Collection entries -
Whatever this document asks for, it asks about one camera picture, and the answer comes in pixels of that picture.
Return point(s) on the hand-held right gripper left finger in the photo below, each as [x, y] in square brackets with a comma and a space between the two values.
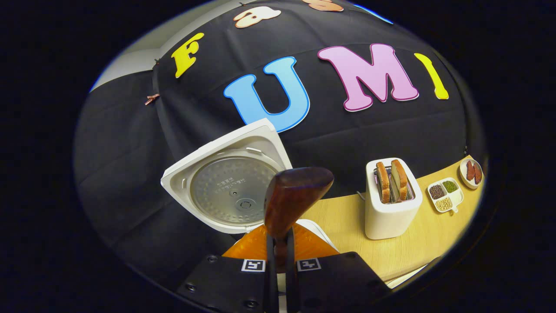
[270, 287]

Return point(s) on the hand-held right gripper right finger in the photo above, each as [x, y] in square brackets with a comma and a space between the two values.
[292, 287]

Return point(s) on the brown wooden spoon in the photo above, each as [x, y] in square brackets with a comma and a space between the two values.
[295, 191]

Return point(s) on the white rice cooker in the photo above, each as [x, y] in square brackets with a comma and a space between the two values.
[226, 191]

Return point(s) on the white toaster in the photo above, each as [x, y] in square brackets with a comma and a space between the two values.
[391, 221]

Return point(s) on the toasted bread slice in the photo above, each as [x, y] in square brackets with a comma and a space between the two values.
[383, 182]
[399, 178]

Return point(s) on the white divided grain dish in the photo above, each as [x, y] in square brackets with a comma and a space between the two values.
[457, 198]

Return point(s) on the white round plate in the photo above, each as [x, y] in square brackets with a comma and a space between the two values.
[464, 180]

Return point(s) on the red meat slice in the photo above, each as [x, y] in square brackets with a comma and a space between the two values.
[478, 174]
[470, 170]

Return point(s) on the pink cloth clip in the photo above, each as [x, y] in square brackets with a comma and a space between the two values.
[152, 99]

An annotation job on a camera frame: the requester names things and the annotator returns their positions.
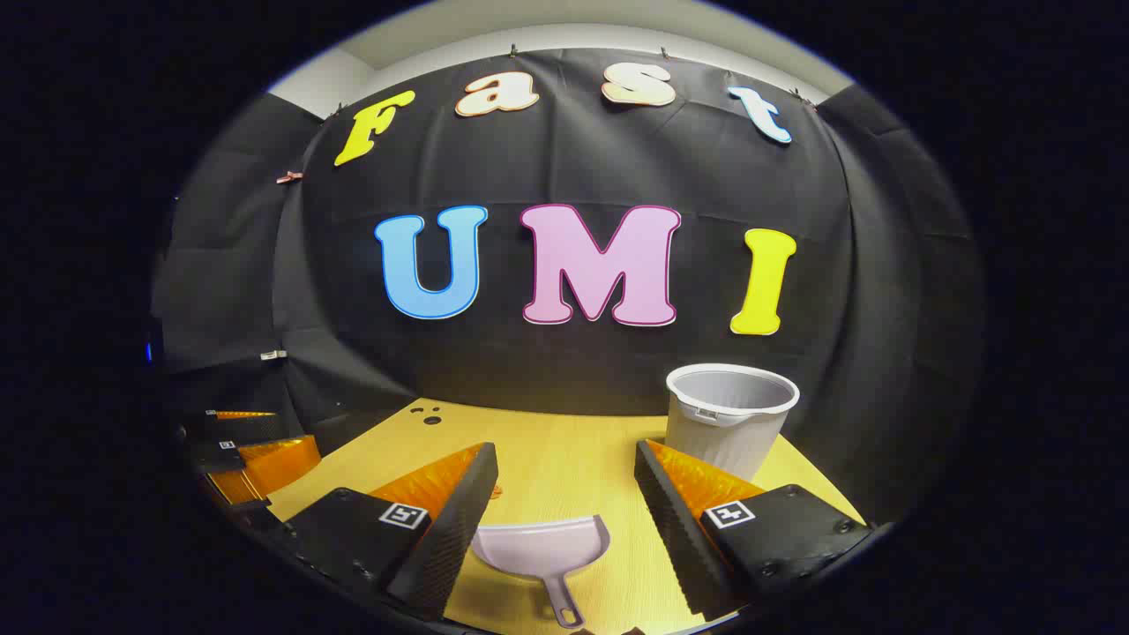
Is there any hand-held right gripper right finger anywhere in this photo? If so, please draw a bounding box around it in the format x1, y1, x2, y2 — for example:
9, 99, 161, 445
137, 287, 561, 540
635, 438, 874, 620

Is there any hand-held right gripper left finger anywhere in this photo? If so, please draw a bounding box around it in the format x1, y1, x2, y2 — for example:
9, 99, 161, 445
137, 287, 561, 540
284, 443, 499, 620

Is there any pale grey plastic dustpan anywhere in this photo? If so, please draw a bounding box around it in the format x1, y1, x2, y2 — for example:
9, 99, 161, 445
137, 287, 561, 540
471, 516, 611, 630

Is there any white ribbed garbage bin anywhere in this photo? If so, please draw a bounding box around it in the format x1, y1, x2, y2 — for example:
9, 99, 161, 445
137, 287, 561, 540
665, 363, 801, 482

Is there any wooden desktop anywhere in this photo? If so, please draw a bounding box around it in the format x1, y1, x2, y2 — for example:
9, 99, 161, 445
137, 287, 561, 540
265, 397, 867, 632

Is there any black backdrop cloth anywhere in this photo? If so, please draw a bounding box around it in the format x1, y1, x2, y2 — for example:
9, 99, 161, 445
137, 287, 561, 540
150, 48, 985, 523

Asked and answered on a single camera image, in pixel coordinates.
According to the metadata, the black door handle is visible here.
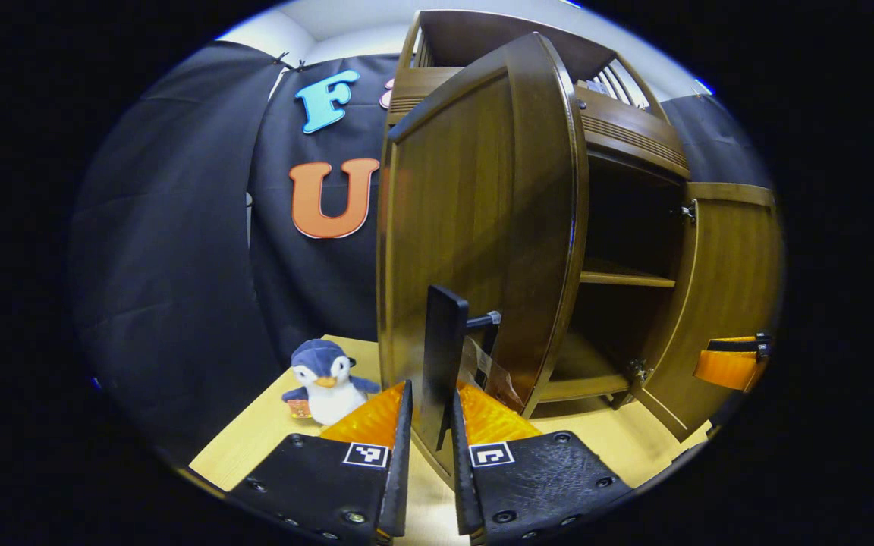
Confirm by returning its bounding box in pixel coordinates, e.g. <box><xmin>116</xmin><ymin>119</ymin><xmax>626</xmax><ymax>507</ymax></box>
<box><xmin>420</xmin><ymin>284</ymin><xmax>502</xmax><ymax>456</ymax></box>

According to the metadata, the penguin plush toy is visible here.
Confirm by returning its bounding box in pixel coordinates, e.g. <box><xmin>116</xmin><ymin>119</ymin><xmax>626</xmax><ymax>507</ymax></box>
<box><xmin>281</xmin><ymin>339</ymin><xmax>381</xmax><ymax>427</ymax></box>

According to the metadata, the black backdrop cloth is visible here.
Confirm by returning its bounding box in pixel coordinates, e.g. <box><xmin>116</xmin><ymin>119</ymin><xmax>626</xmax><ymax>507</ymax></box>
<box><xmin>69</xmin><ymin>42</ymin><xmax>775</xmax><ymax>471</ymax></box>

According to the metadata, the wooden inner shelf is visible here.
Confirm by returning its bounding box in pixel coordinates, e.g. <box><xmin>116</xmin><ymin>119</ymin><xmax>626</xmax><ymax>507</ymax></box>
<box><xmin>580</xmin><ymin>262</ymin><xmax>677</xmax><ymax>289</ymax></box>

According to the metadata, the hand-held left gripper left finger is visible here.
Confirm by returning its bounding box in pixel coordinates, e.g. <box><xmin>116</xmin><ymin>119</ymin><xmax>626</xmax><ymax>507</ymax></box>
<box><xmin>226</xmin><ymin>379</ymin><xmax>413</xmax><ymax>546</ymax></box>

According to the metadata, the wooden shoe cabinet door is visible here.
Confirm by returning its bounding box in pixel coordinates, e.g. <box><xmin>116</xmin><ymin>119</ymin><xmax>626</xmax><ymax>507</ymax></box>
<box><xmin>376</xmin><ymin>32</ymin><xmax>591</xmax><ymax>490</ymax></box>
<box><xmin>632</xmin><ymin>180</ymin><xmax>784</xmax><ymax>443</ymax></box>

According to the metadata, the wooden double-door shoe cabinet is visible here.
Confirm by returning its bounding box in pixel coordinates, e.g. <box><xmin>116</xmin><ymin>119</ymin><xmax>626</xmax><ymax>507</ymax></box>
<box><xmin>388</xmin><ymin>9</ymin><xmax>711</xmax><ymax>422</ymax></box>

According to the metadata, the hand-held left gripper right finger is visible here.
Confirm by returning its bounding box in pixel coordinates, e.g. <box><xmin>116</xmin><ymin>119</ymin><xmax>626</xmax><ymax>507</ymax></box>
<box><xmin>450</xmin><ymin>381</ymin><xmax>633</xmax><ymax>546</ymax></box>

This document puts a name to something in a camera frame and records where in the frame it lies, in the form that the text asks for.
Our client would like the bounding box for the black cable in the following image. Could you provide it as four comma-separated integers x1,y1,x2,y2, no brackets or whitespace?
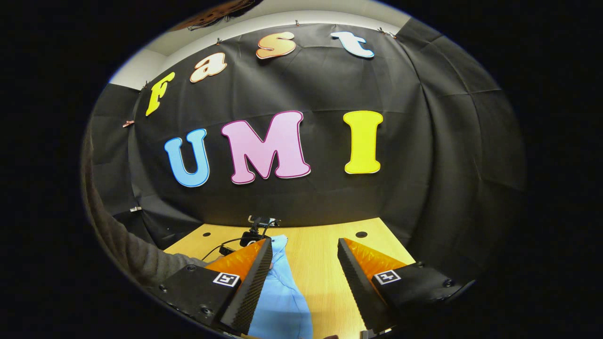
202,237,243,262

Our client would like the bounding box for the light blue T-shirt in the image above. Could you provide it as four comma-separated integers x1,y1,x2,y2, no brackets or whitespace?
247,234,314,339

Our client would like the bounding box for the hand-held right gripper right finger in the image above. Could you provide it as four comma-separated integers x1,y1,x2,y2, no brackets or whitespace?
337,237,476,333

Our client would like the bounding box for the black backdrop cloth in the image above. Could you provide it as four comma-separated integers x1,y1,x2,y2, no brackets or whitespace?
90,16,526,283

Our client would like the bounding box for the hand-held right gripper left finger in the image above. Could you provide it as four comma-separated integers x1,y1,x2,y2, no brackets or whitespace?
158,237,274,335

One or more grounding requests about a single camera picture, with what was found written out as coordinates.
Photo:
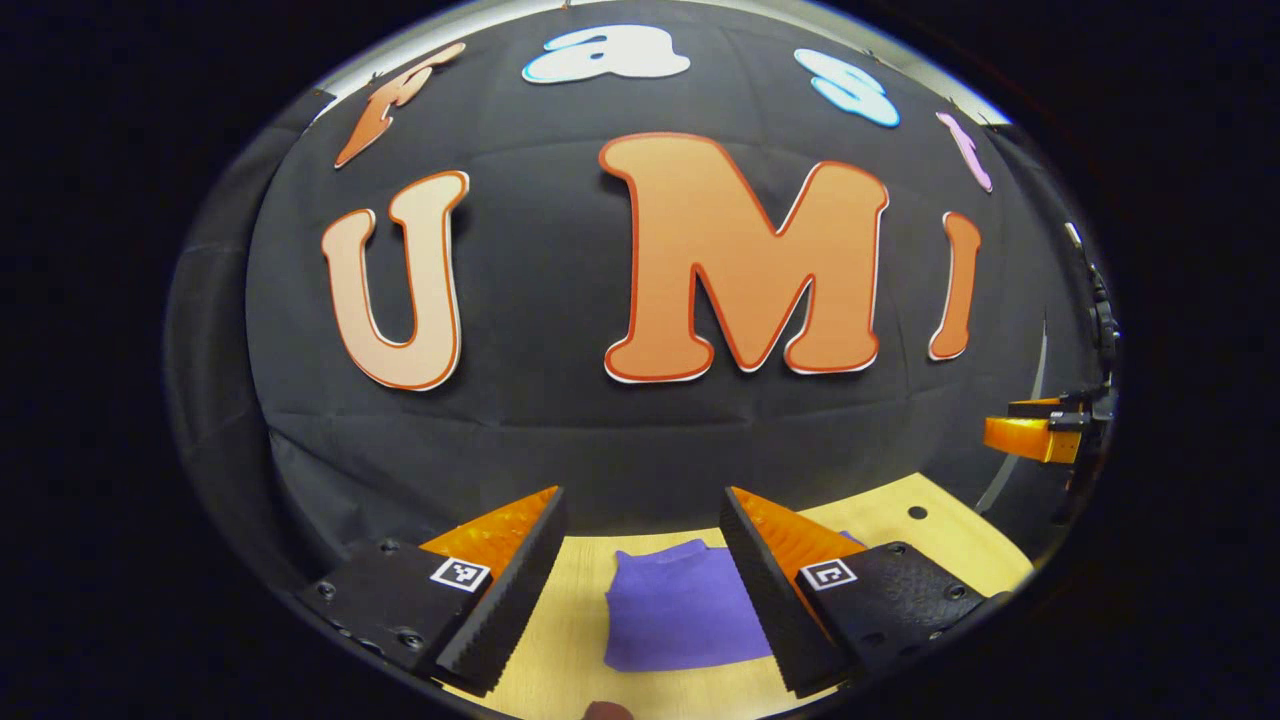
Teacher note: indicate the black backdrop cloth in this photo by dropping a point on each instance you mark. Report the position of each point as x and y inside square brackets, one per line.
[560, 430]

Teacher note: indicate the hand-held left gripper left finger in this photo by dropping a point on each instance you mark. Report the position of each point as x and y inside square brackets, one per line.
[510, 600]

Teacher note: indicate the black equipment stand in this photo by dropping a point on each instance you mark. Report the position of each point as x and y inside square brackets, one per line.
[1100, 320]

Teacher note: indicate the black side cloth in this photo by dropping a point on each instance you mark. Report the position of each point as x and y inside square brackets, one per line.
[1060, 300]
[215, 380]

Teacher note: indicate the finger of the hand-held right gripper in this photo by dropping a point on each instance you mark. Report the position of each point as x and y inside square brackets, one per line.
[1030, 438]
[1035, 405]

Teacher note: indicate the white vertical pole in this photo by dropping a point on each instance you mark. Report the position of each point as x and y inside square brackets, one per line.
[996, 488]

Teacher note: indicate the purple shirt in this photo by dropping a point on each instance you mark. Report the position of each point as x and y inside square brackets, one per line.
[680, 610]

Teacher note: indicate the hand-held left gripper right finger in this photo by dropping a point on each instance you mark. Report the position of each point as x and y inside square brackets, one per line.
[770, 600]

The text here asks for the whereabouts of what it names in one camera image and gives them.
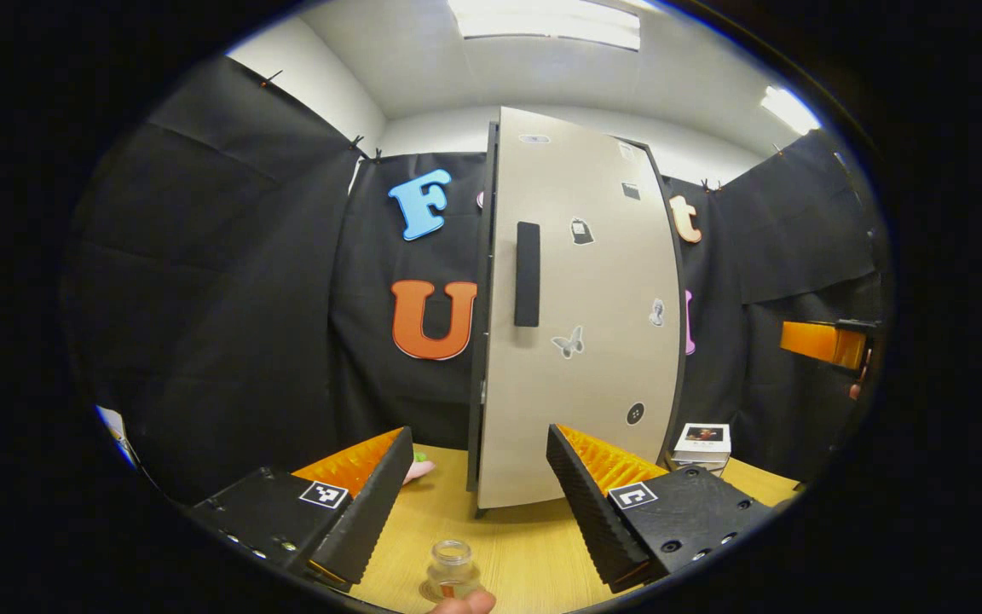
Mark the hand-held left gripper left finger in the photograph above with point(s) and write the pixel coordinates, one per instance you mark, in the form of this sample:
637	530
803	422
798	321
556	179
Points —
372	512

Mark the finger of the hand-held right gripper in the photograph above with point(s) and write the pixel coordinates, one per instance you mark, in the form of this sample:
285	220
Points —
819	341

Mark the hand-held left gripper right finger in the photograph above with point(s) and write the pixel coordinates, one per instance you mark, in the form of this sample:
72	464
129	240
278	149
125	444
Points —
593	520

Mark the clear glass bottle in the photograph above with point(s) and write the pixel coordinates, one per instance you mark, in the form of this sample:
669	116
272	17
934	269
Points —
453	567

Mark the beige cabinet door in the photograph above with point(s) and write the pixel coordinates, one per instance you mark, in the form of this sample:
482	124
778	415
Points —
593	409

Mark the dark grey cabinet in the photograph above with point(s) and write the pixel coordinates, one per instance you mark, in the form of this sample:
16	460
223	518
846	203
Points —
476	384

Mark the pink plush toy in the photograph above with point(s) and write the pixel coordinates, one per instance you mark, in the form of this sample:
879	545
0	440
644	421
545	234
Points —
418	471

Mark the white cover book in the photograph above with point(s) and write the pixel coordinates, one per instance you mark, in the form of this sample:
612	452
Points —
704	437

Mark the small ceiling light panel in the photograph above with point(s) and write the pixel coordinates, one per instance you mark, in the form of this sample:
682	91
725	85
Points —
789	109

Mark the black backdrop cloth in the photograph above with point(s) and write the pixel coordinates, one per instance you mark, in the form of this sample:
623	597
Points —
244	298

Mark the large ceiling light panel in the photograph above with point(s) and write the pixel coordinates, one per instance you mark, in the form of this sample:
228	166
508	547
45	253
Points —
542	21

Exercise goal - Number of lines in the records above holding the word "frame": state it and nothing else.

Answer to this task - 2